▸ **Information shown**:
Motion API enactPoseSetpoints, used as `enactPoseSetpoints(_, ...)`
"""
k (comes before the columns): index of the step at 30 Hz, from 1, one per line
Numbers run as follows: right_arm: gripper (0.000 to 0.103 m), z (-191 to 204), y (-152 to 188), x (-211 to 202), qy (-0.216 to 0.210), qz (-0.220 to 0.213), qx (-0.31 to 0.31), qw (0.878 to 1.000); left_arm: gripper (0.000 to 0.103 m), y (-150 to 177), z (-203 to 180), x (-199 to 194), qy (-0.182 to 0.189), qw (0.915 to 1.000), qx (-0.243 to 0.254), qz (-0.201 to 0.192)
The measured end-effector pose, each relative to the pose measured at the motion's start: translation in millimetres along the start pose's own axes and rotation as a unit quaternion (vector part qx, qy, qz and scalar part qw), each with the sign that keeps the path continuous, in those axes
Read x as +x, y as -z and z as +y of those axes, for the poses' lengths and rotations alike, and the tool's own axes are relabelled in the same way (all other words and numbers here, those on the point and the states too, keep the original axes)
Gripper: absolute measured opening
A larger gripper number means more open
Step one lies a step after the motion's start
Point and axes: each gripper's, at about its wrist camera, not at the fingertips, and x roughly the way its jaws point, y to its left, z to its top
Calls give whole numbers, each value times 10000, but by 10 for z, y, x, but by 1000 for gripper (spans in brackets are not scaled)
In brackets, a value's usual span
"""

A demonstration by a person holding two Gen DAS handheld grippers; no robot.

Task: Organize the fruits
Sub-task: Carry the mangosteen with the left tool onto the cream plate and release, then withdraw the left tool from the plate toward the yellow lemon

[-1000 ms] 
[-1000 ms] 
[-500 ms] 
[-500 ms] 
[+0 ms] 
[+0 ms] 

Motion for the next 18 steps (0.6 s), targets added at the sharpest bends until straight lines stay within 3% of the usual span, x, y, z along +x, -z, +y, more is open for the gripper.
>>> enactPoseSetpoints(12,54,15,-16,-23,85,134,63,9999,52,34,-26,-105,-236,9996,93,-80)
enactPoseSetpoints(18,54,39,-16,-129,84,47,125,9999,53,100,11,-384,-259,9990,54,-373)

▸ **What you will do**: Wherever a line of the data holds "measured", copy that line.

▸ **Response for this exercise**:
The measured end-effector pose, each relative to the pose measured at the motion's start: translation in millimetres along the start pose's own axes and rotation as a unit quaternion (vector part qx, qy, qz and scalar part qw), each with the sign that keeps the path continuous, in those axes
Gripper: absolute measured opening

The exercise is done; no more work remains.